Re: Further issues with jsonb semantics, documentation - Mailing list pgsql-hackers

From Peter Geoghegan
Subject Re: Further issues with jsonb semantics, documentation
Date
Msg-id CAM3SWZTzO2+5trqyDM=ggAWgSx5iakkoYXE2fV10yxmzpi8vBQ@mail.gmail.com
Whole thread Raw
In response to Re: Further issues with jsonb semantics, documentation  (Andrew Dunstan <andrew@dunslane.net>)
Responses Re: Further issues with jsonb semantics, documentation  (Alvaro Herrera <alvherre@2ndquadrant.com>)
Re: Further issues with jsonb semantics, documentation  (Andrew Dunstan <andrew@dunslane.net>)
Re: Further issues with jsonb semantics, documentation  (Peter Geoghegan <pg@heroku.com>)
Re: Further issues with jsonb semantics, documentation  (Peter Geoghegan <pg@heroku.com>)
List pgsql-hackers
On Thu, Jun 4, 2015 at 6:43 AM, Andrew Dunstan <andrew@dunslane.net> wrote:
>> I've noticed some more issues with the jsonb documentation, and the
>> new jsonb stuff generally. I didn't set out to give Andrew feedback on
>> the semantics weeks after feature freeze, but unfortunately this feels
>> like another discussion that we need to have now rather than later.
>
> Yes, I wish you had raised these issues months ago when this was published.
> That's the way the process is supposed to work.

I also wish that I managed to do that. As you know, I was working
overtime to get UPSERT into 9.5 during that period. Finding time to
review things is always difficult, and I which I could do more.

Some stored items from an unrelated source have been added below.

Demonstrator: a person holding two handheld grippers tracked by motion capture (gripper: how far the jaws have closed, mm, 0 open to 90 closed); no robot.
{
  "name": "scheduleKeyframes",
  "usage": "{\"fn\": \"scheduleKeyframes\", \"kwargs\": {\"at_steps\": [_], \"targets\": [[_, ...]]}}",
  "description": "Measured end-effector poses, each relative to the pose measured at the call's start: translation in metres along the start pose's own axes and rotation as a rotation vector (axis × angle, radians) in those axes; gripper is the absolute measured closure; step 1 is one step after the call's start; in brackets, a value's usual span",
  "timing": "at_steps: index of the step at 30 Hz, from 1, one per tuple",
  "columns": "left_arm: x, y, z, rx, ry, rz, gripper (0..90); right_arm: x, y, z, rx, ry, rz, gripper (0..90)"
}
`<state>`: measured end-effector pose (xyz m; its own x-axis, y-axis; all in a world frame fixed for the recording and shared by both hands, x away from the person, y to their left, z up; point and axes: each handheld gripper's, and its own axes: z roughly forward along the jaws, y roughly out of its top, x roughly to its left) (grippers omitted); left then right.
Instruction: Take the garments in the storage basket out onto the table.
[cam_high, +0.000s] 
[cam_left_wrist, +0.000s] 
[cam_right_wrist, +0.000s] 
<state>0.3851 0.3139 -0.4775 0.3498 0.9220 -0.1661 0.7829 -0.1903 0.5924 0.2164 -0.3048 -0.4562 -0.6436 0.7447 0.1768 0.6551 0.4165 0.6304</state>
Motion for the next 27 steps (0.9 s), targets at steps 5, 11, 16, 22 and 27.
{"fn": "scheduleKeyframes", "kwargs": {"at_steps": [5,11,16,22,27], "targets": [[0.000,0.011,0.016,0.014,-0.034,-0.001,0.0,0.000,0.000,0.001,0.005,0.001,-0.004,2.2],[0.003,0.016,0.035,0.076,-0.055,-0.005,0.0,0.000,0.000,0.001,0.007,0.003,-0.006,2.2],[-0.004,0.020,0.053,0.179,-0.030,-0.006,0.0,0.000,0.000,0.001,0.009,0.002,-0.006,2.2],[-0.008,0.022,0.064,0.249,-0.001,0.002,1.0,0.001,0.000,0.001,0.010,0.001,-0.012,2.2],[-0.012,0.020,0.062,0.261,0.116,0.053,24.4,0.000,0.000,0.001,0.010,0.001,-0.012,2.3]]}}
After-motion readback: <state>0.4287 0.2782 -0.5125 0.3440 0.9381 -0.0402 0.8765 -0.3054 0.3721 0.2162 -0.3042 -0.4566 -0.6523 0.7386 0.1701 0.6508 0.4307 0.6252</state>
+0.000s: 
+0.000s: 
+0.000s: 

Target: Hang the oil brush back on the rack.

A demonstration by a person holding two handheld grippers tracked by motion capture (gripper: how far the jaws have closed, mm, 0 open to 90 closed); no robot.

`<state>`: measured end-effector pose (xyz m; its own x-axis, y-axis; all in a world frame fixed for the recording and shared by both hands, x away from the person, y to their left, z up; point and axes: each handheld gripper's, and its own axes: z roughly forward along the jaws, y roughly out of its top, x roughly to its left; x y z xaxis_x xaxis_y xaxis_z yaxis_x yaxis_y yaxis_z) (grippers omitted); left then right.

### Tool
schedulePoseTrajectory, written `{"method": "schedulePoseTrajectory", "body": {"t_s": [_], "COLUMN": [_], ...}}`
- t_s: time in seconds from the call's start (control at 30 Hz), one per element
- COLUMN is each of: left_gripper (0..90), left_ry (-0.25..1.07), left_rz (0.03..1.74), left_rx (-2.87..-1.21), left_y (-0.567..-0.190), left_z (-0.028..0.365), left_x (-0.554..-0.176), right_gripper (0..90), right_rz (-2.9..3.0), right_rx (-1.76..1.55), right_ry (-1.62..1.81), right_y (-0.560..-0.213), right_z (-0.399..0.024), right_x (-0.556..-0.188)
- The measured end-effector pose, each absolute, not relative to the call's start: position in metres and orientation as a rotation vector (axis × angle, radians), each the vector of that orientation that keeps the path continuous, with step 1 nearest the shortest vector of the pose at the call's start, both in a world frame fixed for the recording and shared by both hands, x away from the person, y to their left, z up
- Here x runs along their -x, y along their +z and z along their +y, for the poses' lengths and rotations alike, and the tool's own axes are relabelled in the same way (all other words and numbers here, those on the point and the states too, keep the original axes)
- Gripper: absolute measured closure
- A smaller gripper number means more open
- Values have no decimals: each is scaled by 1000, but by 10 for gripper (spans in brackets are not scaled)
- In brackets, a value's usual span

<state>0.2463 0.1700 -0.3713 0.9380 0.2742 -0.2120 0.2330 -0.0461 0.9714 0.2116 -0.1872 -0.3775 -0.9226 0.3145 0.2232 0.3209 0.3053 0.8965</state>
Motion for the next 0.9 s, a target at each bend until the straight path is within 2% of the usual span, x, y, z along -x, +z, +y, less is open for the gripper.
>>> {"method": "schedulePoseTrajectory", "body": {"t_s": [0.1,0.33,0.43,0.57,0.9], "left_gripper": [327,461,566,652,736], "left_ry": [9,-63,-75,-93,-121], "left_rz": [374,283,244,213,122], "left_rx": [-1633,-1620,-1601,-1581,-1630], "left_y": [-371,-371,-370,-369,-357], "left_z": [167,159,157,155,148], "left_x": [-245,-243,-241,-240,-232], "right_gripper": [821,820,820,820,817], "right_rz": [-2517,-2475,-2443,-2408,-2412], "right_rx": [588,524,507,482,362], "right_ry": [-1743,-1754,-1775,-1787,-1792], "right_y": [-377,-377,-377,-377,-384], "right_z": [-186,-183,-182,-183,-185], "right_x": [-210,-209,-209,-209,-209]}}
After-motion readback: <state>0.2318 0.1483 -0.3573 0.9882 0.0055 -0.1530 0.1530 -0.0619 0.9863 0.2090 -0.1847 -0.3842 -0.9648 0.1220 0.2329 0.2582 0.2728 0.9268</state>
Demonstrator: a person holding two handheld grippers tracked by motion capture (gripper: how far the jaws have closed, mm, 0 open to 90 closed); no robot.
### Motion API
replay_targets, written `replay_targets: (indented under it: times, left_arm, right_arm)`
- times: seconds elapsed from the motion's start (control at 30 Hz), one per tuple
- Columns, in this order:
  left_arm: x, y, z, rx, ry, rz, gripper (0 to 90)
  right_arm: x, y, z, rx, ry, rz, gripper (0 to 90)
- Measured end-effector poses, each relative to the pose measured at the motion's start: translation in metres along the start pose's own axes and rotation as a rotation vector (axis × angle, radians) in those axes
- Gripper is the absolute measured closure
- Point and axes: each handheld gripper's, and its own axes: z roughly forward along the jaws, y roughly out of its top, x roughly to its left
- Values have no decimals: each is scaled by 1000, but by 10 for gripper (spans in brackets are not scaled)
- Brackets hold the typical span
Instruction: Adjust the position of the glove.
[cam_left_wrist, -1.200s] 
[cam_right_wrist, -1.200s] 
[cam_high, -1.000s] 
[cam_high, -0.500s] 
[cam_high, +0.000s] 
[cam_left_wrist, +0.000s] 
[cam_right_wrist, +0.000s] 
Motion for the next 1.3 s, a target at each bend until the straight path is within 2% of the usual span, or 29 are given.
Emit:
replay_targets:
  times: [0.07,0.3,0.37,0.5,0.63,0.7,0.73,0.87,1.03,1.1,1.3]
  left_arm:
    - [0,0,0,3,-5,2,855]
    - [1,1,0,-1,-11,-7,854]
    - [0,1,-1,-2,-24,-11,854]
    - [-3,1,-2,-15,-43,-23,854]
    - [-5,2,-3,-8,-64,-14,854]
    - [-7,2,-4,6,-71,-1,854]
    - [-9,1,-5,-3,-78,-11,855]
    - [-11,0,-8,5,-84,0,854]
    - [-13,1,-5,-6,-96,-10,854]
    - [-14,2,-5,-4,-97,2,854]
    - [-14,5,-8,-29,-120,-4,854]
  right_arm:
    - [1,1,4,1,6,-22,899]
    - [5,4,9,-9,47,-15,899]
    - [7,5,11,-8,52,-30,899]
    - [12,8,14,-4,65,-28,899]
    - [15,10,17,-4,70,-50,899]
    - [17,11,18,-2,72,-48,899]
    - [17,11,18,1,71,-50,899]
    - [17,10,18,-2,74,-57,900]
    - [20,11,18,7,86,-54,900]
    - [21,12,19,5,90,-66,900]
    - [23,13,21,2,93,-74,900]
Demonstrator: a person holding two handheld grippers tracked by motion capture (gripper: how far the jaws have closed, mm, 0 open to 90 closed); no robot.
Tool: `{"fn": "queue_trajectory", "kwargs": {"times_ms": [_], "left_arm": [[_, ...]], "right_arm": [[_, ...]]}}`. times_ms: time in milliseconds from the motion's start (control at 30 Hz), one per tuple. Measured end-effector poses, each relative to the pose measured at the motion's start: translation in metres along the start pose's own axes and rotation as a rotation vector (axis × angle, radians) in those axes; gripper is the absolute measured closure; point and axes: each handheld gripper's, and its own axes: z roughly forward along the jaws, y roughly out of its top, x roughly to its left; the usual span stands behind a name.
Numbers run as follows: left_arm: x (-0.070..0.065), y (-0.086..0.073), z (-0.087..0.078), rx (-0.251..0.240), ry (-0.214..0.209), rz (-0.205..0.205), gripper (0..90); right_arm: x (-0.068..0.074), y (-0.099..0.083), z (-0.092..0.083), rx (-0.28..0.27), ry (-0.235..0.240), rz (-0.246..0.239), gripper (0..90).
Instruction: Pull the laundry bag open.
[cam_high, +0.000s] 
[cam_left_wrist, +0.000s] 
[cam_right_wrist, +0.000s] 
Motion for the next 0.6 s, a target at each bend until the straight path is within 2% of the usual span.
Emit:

>> "operator jsonb - integer"
>> ===================

>> I think it was a bad idea to allow array-style removal of object
>> key/value pairs. ISTM that it implies a level of stability in the
>> ordering that doesn't make sense. Besides, is it really all that
>> useful?

> But I agree that it's not a great contribution to science, especially since
> the index will be applied to the list of elements in the somewhat
> counter-intuitive storage order we use, and we could just raise an error if
> we try to apply integer delete to an object instead of an array.

Cool. Do you want to write a patch, or should I?

Also, what about negative array subscripting (making the 9.4-era
"operator jsonb -> integer" operator support that for consistency with
the new "operator jsonb - integer" operator)? Should I write the
patch? Will you commit it if I do?

>> "operator jsonb - text[]" (and *nested* deletion more generally)
>> ===============================================
>>
>> Summary: I think that this operator has many problems, and should be
>> scraped (although only as an operator). IMV nested deletion should
>> only be handled by functions, and the way that nested deletion works
>> in general should be slightly adjusted.
>>
>>
>> The new "operator jsonb - text[]" operator is confusingly inconsistent
>> with:
>>
>> A) "operator jsonb text"
>
> What exactly is this? I have no idea what you're talking about.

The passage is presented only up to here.